#### [PROBLEM TO WORK ON]
From the line with "(176, 99): 0.86" to the line with "Measurements taken on", retype every line exactly, including those two, and leave out the rest of the data below.

*** Opening of EXERCISE MATERIAL ***

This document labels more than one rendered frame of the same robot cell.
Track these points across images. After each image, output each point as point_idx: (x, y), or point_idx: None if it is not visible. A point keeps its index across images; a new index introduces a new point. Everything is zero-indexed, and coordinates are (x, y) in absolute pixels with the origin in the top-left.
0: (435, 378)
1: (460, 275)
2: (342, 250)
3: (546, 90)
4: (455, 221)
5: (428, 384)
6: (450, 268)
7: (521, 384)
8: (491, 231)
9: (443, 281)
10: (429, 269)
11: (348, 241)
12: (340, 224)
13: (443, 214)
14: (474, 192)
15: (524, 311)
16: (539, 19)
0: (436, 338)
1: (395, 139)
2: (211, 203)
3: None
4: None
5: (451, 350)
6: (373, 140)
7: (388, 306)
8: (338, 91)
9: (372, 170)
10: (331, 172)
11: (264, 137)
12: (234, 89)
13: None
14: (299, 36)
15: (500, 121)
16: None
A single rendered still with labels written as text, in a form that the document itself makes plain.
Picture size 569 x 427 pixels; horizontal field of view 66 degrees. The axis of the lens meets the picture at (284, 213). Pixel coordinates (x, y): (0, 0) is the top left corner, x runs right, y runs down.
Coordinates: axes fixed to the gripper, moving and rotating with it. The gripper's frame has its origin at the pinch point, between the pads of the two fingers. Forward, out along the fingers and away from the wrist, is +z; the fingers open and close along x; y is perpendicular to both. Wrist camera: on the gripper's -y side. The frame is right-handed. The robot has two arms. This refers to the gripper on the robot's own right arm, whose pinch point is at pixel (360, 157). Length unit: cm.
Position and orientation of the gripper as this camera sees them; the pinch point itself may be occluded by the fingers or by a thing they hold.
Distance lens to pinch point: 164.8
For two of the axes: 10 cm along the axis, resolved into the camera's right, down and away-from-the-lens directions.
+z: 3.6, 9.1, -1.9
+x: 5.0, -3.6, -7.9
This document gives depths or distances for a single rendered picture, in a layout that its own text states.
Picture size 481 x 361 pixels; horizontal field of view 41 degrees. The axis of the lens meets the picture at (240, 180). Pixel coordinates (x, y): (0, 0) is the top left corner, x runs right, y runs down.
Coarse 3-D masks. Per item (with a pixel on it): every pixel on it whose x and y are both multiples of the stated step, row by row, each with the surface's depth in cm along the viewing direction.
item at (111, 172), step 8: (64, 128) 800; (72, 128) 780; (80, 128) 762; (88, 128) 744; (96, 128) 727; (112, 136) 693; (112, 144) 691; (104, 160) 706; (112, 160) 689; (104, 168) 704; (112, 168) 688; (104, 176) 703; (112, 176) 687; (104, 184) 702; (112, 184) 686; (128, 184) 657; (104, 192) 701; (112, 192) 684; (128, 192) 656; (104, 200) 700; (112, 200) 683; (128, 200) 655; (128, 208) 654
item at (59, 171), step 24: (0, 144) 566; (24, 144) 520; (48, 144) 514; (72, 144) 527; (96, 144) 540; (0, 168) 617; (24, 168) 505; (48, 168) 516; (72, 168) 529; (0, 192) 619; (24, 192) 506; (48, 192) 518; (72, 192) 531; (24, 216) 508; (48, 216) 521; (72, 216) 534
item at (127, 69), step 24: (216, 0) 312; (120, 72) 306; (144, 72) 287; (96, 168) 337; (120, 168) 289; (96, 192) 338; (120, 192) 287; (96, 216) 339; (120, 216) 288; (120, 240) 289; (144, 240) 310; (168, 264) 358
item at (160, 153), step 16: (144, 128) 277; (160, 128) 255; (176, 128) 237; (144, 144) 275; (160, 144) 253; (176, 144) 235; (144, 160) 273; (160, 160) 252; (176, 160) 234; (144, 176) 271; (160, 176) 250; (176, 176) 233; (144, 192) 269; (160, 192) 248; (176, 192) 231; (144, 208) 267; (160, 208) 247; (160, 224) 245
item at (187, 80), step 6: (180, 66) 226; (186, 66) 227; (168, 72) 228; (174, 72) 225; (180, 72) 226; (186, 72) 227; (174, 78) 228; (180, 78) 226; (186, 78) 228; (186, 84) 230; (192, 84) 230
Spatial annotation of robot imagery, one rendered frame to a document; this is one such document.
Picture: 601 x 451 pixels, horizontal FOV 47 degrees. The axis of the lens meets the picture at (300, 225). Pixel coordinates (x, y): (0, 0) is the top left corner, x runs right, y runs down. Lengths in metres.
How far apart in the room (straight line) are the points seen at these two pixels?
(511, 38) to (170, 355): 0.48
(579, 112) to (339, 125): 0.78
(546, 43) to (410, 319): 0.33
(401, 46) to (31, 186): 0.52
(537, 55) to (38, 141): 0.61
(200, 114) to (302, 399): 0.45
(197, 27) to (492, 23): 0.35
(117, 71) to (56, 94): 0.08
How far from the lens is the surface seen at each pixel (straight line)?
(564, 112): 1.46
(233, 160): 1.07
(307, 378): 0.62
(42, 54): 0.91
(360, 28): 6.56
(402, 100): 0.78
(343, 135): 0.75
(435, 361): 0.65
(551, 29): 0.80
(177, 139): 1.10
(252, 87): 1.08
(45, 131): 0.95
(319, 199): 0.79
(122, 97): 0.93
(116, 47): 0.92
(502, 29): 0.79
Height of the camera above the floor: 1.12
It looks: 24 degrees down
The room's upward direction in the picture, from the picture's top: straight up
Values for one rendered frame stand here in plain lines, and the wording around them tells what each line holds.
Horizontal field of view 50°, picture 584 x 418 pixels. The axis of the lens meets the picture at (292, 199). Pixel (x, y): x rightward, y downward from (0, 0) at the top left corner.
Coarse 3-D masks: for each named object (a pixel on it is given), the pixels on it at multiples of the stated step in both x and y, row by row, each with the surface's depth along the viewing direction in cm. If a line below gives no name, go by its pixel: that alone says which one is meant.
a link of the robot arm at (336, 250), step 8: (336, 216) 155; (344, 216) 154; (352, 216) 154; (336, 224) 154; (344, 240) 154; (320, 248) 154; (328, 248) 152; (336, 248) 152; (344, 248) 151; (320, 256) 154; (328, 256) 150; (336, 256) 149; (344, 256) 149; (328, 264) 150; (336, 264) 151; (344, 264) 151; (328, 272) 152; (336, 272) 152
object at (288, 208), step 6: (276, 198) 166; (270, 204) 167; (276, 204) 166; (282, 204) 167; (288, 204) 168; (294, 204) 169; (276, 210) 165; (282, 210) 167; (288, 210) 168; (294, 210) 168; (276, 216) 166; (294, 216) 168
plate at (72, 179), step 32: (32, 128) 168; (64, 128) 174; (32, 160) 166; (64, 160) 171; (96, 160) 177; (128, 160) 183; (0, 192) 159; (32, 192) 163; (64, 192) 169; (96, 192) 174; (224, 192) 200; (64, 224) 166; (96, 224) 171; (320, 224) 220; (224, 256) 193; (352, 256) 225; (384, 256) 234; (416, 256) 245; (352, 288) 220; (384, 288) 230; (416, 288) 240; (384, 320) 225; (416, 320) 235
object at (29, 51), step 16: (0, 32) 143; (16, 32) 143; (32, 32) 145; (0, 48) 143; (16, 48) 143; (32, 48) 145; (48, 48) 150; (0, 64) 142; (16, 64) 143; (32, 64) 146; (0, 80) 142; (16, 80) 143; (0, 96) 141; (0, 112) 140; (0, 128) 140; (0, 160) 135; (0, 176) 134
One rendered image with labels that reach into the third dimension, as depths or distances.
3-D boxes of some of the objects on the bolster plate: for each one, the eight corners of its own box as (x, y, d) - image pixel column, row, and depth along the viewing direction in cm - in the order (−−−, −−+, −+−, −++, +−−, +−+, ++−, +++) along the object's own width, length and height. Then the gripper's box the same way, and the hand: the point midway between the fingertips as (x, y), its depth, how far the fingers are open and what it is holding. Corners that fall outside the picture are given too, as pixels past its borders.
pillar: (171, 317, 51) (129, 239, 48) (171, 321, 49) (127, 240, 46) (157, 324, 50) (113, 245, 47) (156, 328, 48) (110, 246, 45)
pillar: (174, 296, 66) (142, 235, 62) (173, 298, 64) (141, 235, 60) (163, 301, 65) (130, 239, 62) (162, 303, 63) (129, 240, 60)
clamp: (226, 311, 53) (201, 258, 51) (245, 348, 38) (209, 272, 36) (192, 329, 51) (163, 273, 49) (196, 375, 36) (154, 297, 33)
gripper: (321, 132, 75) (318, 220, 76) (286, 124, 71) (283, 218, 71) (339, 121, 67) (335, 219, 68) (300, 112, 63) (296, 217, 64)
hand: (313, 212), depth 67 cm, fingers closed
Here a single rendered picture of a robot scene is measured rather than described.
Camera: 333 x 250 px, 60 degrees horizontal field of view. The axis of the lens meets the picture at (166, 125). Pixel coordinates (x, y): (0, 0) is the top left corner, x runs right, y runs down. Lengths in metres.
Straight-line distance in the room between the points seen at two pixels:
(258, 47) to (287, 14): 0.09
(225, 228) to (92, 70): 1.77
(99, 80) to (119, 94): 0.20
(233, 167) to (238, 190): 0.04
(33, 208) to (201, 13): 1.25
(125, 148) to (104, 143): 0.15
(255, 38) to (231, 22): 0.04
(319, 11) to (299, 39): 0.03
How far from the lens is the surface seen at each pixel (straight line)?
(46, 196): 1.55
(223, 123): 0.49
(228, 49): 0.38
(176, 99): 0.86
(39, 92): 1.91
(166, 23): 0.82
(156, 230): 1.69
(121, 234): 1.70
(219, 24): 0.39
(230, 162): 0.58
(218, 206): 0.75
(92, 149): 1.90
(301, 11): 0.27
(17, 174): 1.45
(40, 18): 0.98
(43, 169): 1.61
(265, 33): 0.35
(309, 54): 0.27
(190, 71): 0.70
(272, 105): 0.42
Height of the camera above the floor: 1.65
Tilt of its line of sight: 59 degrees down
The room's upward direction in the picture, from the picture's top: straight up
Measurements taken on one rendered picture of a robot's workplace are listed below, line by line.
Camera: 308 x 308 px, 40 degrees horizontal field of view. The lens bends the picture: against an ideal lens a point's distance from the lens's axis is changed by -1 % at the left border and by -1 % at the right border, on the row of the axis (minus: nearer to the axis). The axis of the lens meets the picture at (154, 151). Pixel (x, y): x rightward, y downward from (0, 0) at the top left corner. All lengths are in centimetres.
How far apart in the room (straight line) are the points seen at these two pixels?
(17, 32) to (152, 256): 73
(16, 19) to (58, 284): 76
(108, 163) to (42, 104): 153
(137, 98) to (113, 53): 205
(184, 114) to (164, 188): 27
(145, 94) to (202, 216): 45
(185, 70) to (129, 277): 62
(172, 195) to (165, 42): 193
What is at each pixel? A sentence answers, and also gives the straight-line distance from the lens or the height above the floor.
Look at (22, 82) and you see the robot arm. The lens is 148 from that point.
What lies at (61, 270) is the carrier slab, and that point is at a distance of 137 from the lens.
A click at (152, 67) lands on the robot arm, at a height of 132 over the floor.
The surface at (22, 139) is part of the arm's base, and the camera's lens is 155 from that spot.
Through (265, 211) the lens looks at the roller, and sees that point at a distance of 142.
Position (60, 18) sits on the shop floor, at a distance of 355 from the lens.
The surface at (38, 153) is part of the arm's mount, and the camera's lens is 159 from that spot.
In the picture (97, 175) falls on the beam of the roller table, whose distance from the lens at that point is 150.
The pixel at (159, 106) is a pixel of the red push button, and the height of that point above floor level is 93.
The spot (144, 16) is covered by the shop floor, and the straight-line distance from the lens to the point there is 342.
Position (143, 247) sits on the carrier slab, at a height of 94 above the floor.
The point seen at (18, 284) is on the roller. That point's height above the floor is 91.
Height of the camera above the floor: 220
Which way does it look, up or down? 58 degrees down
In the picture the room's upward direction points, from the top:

*** Close of EXERCISE MATERIAL ***

#### [EXERCISE ANSWER]
(176, 99): 0.86
(39, 92): 1.91
(166, 23): 0.82
(156, 230): 1.69
(121, 234): 1.70
(219, 24): 0.39
(230, 162): 0.58
(218, 206): 0.75
(92, 149): 1.90
(301, 11): 0.27
(17, 174): 1.45
(40, 18): 0.98
(43, 169): 1.61
(265, 33): 0.35
(309, 54): 0.27
(190, 71): 0.70
(272, 105): 0.42
Height of the camera above the floor: 1.65
Tilt of its line of sight: 59 degrees down
The room's upward direction in the picture, from the picture's top: straight up
Measurements taken on one rendered picture of a robot's workplace are listed below, line by line.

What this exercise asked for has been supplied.